THE TASK
Leave the images aside and copy out the whole listing, exact to the word.

PROVIDED DATA
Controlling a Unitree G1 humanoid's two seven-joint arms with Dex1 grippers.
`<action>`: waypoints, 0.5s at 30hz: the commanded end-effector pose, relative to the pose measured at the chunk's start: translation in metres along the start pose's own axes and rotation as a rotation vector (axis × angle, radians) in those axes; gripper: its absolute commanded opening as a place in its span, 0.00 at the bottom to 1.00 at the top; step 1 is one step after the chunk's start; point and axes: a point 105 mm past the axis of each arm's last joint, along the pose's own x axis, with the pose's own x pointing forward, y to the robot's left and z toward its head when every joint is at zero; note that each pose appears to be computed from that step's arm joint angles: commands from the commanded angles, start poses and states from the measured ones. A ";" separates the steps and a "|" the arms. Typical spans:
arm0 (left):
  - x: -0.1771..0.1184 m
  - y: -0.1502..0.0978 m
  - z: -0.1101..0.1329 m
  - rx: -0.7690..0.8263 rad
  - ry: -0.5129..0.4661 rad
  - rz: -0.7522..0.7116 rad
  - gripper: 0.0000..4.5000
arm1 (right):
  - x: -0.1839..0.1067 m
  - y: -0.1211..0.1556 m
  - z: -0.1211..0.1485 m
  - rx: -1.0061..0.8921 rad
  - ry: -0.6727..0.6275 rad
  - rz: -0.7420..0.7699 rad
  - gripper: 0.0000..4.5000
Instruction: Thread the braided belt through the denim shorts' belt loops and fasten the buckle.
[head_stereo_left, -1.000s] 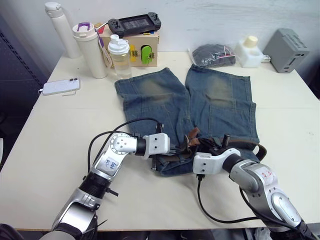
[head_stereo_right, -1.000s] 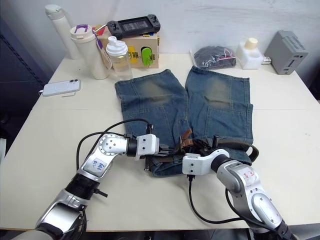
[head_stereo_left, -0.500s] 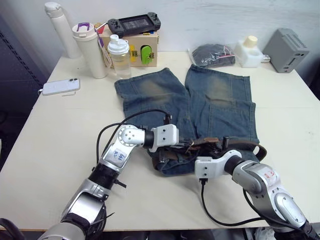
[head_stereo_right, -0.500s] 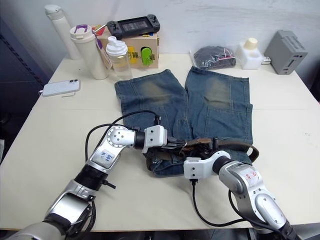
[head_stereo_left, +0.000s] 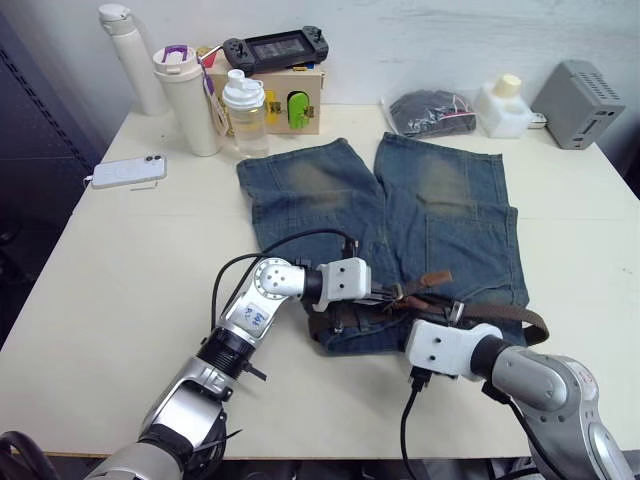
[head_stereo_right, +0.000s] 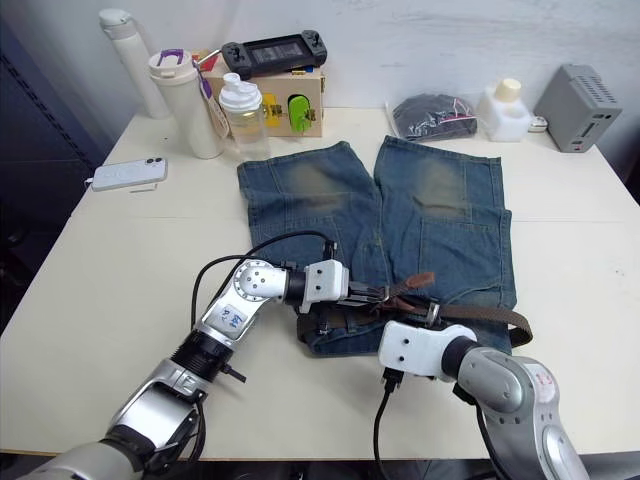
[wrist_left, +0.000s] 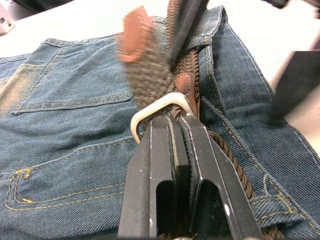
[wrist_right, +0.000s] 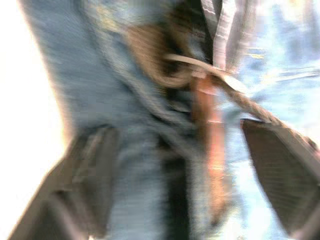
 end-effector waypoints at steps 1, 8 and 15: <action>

REPLY TO THE TASK
Controlling a Unitree G1 humanoid's two seven-joint arms with Dex1 grippers.
`<action>`: waypoints, 0.5s at 30hz: the commanded end-effector pose, relative to the pose measured at the chunk's start: translation in metres along the start pose's own axes and rotation as a rotation vector (axis × angle, radians) in those axes; gripper: its absolute commanded opening as a place in its span, 0.00 at the bottom to 1.00 at the top; step 1 is one step after the chunk's start; point and axes: a point 105 mm past the axis of each arm's last joint, along the pose's own x axis, with the pose's own x pointing forward, y to the robot's left and z toward its head when every joint is at zero; note that each pose appears to be computed from that step's arm joint angles: commands from the commanded angles, start poses and states from the measured ones. A ";" separates the steps and a "|" the arms. Typical spans:
arm0 (left):
  - x: -0.1771..0.1184 m
  - y: -0.1502..0.0978 m
  - z: -0.1101..0.1329 m
  - rx: -0.7690..0.8263 rad
  - ry: -0.5129..0.4661 rad
  - rz: -0.7522..0.7116 rad
  - gripper: 0.0000..4.5000
arm1 (right):
  - x: -0.1839..0.1067 m
  - y: -0.1211..0.1556 m
  - z: -0.1211..0.1485 m
  - rx: -1.0061..0.8921 rad
  - ry: -0.6727..0.6275 rad
  - rz: -0.7420..0.7699 rad
  - gripper: 0.0000..4.5000
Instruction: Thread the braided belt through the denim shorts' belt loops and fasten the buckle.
[head_stereo_left, -1.000s] 
[head_stereo_right, -1.000s] 
[head_stereo_left, -0.500s] 
[head_stereo_right, -0.500s] 
[head_stereo_left, +0.000s] 
[head_stereo_right, +0.000s] 
[wrist_left, +0.000s] 
[wrist_right, +0.000s] 
 end-effector waypoints at steps 1, 8 and 15: <action>

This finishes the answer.